**Problem to solve:** Would you copy each line of the records that includes the word "stayed"?

(Records drawn from a dataset)
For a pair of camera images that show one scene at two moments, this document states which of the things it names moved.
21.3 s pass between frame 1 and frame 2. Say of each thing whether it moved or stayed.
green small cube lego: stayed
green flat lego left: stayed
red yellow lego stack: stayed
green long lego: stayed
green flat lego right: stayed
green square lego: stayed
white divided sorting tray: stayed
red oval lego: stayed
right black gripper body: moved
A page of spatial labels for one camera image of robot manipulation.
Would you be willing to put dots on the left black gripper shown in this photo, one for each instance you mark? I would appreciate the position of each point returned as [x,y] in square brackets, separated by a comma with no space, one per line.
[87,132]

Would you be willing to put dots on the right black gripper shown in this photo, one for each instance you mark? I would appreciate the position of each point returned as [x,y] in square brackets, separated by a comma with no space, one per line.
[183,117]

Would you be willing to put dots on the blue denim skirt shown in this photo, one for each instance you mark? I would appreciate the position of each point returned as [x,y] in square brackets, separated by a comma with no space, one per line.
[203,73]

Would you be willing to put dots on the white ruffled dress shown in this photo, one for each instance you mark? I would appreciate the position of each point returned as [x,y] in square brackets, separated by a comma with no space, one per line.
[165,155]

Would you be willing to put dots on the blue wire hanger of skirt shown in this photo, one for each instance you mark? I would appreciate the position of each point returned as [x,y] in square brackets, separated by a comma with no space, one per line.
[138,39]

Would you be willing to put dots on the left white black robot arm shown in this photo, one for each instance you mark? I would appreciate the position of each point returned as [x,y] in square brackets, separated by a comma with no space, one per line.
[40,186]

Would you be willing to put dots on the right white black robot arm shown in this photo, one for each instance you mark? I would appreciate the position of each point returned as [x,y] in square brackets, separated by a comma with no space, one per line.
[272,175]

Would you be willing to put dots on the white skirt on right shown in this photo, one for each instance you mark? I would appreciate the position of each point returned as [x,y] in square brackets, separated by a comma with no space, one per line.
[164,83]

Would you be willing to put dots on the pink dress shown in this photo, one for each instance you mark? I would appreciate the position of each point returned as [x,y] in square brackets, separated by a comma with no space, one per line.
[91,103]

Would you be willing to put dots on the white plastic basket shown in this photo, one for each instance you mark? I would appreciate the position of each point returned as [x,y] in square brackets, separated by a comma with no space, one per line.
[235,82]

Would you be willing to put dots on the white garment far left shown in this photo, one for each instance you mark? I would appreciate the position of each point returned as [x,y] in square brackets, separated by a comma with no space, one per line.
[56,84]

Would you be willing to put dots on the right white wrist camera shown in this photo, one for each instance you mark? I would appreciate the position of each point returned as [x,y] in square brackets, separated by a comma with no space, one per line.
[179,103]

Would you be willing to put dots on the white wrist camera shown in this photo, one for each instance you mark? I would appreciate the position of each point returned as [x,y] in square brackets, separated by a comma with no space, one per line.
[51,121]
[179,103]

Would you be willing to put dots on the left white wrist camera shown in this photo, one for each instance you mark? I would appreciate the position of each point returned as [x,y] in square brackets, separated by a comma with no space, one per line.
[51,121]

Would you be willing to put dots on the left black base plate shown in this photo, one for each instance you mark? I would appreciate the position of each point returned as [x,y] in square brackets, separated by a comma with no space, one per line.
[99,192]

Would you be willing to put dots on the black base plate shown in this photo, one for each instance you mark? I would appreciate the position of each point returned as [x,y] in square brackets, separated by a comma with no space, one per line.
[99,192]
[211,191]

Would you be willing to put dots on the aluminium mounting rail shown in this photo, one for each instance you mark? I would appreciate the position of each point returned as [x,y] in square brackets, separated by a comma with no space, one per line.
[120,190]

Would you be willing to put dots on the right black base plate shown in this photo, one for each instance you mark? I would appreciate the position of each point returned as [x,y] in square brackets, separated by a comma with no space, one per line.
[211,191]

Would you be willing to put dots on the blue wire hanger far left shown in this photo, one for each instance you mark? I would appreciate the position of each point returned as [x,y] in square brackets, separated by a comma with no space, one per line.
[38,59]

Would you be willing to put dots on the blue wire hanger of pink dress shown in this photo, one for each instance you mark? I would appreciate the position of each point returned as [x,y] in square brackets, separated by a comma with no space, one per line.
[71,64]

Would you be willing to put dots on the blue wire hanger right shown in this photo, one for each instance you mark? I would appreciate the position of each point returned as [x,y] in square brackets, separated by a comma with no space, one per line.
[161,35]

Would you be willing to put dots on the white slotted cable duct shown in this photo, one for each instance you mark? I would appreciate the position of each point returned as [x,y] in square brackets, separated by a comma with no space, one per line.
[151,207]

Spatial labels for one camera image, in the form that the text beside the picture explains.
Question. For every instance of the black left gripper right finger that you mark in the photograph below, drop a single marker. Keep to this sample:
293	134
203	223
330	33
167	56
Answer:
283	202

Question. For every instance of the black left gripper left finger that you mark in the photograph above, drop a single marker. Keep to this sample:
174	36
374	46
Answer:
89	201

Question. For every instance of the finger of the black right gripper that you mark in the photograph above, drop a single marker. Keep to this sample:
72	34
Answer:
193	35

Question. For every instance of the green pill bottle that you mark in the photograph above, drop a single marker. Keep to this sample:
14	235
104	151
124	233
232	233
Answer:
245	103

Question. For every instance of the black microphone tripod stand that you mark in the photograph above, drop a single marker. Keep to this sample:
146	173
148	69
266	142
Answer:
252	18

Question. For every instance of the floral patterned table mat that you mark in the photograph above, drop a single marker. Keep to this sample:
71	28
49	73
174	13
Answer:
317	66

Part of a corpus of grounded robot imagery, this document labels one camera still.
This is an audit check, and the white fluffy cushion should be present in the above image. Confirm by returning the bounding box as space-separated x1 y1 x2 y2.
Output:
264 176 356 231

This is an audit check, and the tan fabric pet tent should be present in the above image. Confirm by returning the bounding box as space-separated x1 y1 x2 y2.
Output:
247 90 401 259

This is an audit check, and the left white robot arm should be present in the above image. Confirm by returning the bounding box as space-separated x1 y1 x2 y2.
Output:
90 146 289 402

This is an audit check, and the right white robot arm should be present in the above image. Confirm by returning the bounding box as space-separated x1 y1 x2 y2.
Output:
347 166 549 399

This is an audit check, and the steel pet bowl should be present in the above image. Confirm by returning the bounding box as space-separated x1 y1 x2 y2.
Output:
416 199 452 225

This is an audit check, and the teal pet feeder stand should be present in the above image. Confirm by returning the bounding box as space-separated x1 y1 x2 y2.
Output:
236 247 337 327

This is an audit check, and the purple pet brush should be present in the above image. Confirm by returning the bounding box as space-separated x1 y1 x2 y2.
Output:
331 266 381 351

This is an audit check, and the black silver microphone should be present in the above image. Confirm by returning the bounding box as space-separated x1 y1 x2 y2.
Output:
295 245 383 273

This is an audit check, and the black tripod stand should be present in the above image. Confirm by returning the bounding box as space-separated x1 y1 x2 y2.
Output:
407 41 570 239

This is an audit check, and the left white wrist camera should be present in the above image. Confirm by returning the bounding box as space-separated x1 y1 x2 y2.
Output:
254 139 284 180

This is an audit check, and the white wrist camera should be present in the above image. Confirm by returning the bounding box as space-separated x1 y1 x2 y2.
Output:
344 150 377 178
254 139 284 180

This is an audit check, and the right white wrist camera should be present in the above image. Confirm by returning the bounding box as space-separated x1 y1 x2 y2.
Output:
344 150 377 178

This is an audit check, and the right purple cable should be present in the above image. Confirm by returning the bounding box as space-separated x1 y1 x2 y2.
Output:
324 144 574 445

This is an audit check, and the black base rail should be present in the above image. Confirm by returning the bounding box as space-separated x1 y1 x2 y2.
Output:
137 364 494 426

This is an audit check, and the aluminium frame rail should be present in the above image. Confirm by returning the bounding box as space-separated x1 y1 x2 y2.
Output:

**Result for this exercise:**
21.3 s pass between frame 1 and frame 2. Say of each thing whether it moved or stayed.
green small cube lego: stayed
green flat lego left: stayed
red yellow lego stack: stayed
green long lego: stayed
green flat lego right: stayed
green square lego: stayed
white divided sorting tray: stayed
red oval lego: stayed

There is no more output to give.